Pursuant to 20 C.F.R. § 404.1527(1), every medical opinion, regardless of its source, must be evaluated. However, the "Treating Physician Rule" does not apply to consulting doctors. See Jones v. Shalala, 900 F.Supp. 663, 669 (S.D.N.Y. 1995); see also Limpert v. Apfel, 1998 WL 812569, at *6 (E.D.N.Y.1998). An ALJ may rely upon the opinions of both examining and non-examining State agency medical consultants, since such consultants are deemed to be qualified experts in the field of Social Security disability." Williams v. Astrue, 2011 WL 831426, at *11 (N.D.N.Y.2011) (citing 20 C.F.R. §§ 404.1512(b)(6), 404.1513(C), 404.1527(f)(2), 416.912(b)(6), 416.913, and 416.927(f)(2)). The weight afforded a consultative opinion depends upon the thoroughness of the underlying medical examination and the degree of light the opinion sheds on the conflicting assessment of the treating physician. Gray v. Astrue, 2009 WL 790942, at *10 11 (N.D.N.Y.2009) (citation omitted). While an ALJ must give "good reasons" if he does not give a treating physician's opinion sufficient weight, there is no similar requirement for consulting physicians. Id. (citing Limpert, 1998 WL 812569, at *6). If an ALJ relies upon a non-examining reviewer's opinion, that opinion must be supported by the bulk of the record. See Social Security Ruling ("SSR") 96 6p, 1996 WL374180, *2 (July 1996); see also Rocchio v. Astrue, 2010 WL 5563842, at *14 (S.D.N.Y. 2010).

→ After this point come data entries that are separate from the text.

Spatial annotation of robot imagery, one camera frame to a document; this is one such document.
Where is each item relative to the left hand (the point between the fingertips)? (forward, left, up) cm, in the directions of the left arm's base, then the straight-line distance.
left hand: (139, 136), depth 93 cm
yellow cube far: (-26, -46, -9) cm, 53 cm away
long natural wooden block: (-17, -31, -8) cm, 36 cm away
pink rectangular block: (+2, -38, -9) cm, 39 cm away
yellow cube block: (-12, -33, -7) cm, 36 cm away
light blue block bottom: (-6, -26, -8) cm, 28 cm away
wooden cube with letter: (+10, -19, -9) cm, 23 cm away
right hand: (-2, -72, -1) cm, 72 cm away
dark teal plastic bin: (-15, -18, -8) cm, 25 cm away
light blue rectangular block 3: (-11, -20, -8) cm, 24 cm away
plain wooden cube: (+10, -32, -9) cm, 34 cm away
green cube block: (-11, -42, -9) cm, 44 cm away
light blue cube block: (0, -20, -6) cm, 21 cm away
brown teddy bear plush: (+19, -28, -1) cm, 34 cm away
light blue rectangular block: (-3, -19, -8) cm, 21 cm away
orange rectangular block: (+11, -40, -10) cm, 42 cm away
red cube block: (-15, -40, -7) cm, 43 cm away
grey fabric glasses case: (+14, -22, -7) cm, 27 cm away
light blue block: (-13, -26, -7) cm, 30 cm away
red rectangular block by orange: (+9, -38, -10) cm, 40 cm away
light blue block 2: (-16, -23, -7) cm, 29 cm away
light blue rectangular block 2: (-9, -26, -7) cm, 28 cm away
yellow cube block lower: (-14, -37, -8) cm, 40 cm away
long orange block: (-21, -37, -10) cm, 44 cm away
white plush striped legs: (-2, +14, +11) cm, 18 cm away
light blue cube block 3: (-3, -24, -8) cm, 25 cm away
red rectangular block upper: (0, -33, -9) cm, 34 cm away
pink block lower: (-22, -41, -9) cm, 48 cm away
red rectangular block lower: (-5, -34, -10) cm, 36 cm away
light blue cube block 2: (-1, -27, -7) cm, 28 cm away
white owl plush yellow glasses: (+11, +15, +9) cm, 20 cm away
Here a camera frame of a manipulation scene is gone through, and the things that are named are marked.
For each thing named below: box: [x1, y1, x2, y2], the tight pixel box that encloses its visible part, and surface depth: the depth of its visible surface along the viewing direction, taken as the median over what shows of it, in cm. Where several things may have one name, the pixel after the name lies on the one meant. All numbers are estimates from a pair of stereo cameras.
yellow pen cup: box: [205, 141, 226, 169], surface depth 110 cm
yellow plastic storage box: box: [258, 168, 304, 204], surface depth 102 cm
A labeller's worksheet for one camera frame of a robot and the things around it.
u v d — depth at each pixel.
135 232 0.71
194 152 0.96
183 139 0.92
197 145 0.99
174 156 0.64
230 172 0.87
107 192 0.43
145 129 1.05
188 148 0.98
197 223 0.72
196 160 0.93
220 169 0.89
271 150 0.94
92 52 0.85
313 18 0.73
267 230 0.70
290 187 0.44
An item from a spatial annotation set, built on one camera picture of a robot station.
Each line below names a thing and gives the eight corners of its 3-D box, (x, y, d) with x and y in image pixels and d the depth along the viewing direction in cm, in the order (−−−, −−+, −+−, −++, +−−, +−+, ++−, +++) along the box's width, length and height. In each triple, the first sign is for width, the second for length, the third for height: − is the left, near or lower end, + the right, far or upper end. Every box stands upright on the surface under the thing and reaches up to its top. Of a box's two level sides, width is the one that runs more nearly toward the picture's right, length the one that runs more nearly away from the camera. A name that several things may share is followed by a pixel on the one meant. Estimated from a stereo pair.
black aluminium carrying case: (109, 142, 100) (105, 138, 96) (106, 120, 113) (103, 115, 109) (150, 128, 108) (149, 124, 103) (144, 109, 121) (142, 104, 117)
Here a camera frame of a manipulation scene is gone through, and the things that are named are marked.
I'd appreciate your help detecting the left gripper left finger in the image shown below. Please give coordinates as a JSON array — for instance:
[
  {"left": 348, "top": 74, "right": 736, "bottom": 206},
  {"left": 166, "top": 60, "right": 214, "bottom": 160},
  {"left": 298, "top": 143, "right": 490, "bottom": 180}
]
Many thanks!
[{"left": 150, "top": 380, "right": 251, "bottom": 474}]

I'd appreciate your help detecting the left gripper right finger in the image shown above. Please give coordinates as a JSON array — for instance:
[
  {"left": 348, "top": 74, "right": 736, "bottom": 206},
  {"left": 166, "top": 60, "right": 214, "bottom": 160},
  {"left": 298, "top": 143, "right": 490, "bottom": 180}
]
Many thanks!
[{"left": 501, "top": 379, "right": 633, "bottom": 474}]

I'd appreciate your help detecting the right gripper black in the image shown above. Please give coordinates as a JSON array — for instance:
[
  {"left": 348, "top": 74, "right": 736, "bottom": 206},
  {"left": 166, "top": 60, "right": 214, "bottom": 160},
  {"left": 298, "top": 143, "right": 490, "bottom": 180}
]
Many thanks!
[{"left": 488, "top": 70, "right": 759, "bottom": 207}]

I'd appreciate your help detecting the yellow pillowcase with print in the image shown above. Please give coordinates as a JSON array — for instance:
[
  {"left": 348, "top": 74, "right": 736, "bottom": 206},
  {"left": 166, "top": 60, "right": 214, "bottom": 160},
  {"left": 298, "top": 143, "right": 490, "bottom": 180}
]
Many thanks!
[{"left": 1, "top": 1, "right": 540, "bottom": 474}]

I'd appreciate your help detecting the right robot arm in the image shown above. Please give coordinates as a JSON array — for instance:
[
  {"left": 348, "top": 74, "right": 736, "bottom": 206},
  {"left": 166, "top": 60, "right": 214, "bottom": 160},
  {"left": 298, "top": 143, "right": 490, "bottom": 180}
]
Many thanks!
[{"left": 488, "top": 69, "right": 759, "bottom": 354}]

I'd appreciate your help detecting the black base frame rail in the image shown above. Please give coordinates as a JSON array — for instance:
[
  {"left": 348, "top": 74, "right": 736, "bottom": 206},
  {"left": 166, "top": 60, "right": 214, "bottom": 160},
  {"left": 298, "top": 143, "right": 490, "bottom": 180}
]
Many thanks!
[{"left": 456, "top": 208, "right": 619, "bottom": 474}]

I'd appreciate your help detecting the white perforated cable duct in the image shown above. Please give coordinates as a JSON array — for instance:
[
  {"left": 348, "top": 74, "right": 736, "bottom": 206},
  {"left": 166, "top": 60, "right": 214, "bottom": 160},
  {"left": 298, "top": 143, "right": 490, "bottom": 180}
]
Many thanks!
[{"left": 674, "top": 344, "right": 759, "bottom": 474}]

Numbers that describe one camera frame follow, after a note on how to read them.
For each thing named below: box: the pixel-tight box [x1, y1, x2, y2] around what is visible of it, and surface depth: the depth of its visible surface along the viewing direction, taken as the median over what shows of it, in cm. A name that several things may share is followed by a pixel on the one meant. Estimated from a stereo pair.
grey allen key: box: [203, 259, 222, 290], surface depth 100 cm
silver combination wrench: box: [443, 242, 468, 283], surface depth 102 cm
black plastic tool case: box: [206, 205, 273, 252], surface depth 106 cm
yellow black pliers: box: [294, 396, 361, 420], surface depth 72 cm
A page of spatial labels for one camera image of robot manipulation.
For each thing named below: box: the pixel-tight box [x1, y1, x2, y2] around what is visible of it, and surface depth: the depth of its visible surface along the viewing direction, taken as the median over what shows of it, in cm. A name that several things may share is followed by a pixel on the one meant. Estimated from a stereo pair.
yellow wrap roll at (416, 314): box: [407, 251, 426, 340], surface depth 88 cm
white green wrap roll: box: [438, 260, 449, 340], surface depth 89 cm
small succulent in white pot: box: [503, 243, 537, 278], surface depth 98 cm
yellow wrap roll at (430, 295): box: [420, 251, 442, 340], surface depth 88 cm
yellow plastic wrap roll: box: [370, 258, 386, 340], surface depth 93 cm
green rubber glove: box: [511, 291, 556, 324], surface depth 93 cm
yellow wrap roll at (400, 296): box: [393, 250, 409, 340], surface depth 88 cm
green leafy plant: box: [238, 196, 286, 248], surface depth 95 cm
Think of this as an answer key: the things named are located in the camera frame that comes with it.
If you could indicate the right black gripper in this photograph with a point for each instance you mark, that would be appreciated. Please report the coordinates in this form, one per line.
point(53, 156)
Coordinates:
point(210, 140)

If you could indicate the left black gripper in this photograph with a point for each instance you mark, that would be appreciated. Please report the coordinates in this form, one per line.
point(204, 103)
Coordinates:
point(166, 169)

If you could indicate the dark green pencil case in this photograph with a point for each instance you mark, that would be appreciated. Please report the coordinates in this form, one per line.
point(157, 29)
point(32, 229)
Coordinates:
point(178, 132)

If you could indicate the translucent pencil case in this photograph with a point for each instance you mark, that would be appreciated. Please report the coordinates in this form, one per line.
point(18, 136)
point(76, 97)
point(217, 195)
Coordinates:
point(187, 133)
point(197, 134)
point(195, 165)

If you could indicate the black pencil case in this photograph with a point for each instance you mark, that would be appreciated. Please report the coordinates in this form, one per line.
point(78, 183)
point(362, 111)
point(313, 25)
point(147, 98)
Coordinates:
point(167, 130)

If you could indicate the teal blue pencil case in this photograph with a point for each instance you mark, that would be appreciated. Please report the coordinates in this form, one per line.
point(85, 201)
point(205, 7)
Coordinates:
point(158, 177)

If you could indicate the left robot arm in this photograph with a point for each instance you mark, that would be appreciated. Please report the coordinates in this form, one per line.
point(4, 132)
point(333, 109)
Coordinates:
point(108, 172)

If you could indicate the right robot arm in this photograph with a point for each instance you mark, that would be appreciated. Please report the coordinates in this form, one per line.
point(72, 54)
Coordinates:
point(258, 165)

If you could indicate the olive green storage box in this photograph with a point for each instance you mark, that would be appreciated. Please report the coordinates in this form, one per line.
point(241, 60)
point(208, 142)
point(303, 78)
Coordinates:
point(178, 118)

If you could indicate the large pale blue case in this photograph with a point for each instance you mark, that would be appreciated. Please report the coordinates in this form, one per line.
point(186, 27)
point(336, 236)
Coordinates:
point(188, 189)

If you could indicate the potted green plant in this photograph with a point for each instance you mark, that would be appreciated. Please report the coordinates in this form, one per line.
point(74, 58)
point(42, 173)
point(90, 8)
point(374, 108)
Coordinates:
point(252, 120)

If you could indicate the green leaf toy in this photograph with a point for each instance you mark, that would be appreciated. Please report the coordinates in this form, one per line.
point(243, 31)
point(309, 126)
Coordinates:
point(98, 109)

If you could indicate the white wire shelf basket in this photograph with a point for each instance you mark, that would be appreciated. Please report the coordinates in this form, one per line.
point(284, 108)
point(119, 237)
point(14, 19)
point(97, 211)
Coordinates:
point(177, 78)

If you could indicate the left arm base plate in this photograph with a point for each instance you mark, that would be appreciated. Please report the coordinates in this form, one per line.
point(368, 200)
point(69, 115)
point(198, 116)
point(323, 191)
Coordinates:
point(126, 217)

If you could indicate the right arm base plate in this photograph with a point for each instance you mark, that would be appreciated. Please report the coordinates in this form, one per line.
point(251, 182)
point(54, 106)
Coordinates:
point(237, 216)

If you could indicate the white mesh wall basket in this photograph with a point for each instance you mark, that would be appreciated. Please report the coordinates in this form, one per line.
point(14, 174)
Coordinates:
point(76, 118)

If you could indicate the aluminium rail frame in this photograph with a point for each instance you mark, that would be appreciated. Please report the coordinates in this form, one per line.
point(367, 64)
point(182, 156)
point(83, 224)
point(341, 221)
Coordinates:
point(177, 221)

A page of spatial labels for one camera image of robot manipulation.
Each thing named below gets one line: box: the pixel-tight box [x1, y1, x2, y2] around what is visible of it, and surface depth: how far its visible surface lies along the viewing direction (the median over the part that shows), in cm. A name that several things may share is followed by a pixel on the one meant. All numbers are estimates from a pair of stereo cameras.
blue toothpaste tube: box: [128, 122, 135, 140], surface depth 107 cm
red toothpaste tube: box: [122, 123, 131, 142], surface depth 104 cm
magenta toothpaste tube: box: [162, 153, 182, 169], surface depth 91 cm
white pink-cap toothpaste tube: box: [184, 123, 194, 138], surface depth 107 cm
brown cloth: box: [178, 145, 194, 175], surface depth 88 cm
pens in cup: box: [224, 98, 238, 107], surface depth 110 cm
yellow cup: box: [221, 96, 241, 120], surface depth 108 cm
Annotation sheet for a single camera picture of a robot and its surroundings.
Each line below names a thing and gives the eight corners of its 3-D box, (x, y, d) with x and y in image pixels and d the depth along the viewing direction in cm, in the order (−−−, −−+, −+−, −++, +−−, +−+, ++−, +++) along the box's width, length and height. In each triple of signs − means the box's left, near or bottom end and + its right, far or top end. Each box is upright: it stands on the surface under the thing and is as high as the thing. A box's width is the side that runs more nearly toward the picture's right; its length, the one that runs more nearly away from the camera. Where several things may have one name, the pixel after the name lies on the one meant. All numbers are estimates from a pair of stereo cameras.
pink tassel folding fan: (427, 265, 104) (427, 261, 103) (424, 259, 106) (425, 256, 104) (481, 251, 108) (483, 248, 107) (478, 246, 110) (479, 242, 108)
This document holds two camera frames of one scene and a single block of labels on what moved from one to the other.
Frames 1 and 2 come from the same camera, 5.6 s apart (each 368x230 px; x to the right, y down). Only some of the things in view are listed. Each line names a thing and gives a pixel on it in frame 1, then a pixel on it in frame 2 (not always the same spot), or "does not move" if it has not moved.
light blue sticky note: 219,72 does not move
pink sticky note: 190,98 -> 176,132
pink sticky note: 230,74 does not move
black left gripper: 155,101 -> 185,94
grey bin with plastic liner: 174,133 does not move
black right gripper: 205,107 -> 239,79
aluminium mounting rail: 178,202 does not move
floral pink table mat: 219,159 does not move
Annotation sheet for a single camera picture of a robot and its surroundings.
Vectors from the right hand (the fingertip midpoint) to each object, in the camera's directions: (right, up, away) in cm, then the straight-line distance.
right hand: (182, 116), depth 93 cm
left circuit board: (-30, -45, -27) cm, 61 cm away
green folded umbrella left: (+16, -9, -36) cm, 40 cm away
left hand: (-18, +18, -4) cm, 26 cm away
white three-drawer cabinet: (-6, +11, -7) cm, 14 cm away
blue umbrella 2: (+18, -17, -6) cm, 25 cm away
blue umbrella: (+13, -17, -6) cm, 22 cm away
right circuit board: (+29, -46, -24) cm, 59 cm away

Under the Regulations, a treating physician's opinion is entitled to "controlling weight" when it is "well-supported by medically acceptable clinical and laboratory diagnostic techniques and is not inconsistent with substantial evidence in [the] case record." 20 C.F.R. § 404.1527(d)(2); see also Rosa, 168 F.3d at 78-79; Schisler v. Sullivan, 3 F.3d 563, 567 (2d Cir.1993).
II. Medical Evidence
On April 19, 2010, at the request of the agency, Brett T. Hartman, Psy.D., performed a psychiatric evaluation of plaintiff. Plaintiff reported that she lived with her three children, ages eight, ten and fifteen months. Plaintiff completed her high school diploma after taking regular education classes and completed a program to become a dental assistant. Plaintiff stated that she was last employed in 2007, during which time she held at least six different jobs. Plaintiff had to leave all of those jobs due to child care issues. Plaintiff denied any psychiatric hospitalization or outpatient mental health services. Plaintiff complained of insomnia, fatigue, racing thoughts, sadness, social isolation and poor concentration. Plaintiff reported a history of being raped, abused and abandoned by her father until the age of 10 or 11. Plaintiff stated that she has no close friends and while her family avoids her, she gets along "fairly well" with her father and one sister. Plaintiff spends her day caring for her children, watching television and reading and she is able to shop, do laundry, cook and clean. Upon examination, Dr. Hartman noted that plaintiff's speech was clear and fluent, she was coherent and goal oriented. Plaintiff's affect was anxious and her mood was dysphoric. Plaintiff's attention, concentration and memory were intact and her insight and judgment were fair. Dr. Hartman noted that her intellectual functioning was below average. In a Medical Source Statement ("MSS"), Dr. Hartman opined that plaintiff:
would be able to follow and understand simple directions and instructions. She is able to perform a variety of simple and rote tasks. She is able to learn new tasks. She has a fair ability to maintain a regular schedule. She has a fair ability to make appropriate decisions at this time. She has mild attention and concentration problems. She has mild difficulty performing complex tasks independently. She has moderate problems relating adequately with others and moderate difficulty dealing appropriately with the normal stresses of life.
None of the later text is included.